* _The task_: Return every line from the one with "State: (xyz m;" through the one with "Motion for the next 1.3", inclusive, exactly as it appears below.
[[ Material provided, beginning ]]
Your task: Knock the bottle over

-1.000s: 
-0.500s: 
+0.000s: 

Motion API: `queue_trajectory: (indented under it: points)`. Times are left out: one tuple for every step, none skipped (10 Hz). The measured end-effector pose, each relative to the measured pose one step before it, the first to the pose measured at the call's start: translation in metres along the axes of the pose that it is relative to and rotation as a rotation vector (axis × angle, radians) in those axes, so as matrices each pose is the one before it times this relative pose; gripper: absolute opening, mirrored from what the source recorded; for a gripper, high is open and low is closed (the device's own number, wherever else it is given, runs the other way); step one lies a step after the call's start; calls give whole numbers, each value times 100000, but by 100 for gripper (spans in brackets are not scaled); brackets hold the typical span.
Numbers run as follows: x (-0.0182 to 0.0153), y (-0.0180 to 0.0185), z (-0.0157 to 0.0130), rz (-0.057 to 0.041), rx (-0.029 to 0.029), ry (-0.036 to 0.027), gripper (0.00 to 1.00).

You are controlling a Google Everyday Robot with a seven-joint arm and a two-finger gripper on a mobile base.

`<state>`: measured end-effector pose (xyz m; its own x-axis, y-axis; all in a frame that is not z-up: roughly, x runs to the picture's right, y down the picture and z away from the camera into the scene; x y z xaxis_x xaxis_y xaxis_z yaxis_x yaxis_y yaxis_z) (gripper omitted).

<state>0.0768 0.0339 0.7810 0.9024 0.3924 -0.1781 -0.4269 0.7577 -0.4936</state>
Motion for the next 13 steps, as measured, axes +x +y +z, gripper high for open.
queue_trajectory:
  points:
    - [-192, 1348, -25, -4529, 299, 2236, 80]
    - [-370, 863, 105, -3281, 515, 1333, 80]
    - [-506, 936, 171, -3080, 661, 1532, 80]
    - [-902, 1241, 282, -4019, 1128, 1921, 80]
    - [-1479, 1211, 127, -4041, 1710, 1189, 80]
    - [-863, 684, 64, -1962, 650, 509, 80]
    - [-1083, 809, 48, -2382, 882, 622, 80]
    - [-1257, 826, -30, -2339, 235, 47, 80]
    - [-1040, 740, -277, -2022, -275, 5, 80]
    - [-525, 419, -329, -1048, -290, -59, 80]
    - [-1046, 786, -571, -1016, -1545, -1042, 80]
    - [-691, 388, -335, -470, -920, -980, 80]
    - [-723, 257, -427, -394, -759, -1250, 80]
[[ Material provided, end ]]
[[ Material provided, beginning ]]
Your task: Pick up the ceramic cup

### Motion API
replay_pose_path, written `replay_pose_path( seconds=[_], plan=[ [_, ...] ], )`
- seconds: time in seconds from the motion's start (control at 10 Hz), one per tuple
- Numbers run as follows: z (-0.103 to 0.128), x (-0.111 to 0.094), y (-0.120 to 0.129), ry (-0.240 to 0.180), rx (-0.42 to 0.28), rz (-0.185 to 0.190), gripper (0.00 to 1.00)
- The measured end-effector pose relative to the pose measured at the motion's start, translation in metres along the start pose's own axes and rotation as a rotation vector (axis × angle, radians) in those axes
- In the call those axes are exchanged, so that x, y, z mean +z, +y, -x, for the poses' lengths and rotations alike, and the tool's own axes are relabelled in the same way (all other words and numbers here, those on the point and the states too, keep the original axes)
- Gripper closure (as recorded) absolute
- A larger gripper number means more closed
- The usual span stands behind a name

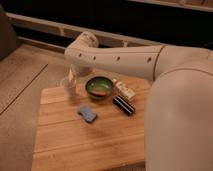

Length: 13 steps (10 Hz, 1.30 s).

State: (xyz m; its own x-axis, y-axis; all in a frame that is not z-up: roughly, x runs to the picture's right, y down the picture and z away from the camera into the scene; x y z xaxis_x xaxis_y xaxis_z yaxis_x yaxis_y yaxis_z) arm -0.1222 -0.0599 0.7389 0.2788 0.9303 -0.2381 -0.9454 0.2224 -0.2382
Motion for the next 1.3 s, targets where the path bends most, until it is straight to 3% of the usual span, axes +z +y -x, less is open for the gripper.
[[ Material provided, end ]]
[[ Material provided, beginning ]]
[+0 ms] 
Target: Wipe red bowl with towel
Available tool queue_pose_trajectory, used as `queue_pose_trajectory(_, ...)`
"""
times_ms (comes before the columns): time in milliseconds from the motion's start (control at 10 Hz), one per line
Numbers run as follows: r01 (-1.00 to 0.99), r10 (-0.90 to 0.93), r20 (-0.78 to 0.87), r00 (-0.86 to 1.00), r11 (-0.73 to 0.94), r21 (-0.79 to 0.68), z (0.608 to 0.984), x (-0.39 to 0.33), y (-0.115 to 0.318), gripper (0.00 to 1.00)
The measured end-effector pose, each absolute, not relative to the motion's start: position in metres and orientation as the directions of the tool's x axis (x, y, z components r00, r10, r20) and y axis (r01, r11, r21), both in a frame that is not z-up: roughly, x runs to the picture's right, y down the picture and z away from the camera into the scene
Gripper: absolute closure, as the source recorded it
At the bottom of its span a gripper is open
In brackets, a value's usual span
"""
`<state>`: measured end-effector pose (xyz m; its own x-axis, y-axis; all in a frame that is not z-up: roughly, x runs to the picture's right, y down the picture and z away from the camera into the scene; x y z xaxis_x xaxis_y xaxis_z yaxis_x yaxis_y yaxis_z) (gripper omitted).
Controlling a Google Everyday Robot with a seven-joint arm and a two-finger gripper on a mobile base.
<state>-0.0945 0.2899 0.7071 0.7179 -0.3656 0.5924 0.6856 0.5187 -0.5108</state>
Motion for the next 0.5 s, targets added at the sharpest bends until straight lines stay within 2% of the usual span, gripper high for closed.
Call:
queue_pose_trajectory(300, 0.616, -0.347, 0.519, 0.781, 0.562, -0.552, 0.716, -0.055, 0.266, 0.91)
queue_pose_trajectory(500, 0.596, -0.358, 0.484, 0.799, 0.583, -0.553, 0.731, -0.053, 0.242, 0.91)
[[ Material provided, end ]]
* _Exercise solution_:
State: (xyz m; its own x-axis, y-axis; all in a frame that is not z-up: roughly, x runs to the picture's right, y down the picture and z away from the camera into the scene; x y z xaxis_x xaxis_y xaxis_z yaxis_x yaxis_y yaxis_z) arm -0.1222 -0.0599 0.7389 0.2788 0.9303 -0.2381 -0.9454 0.2224 -0.2382
Motion for the next 1.3 s, targets where the path bends most, until it is straight to 3% of the usual span, axes +z +y -x, less is open for the gripper.

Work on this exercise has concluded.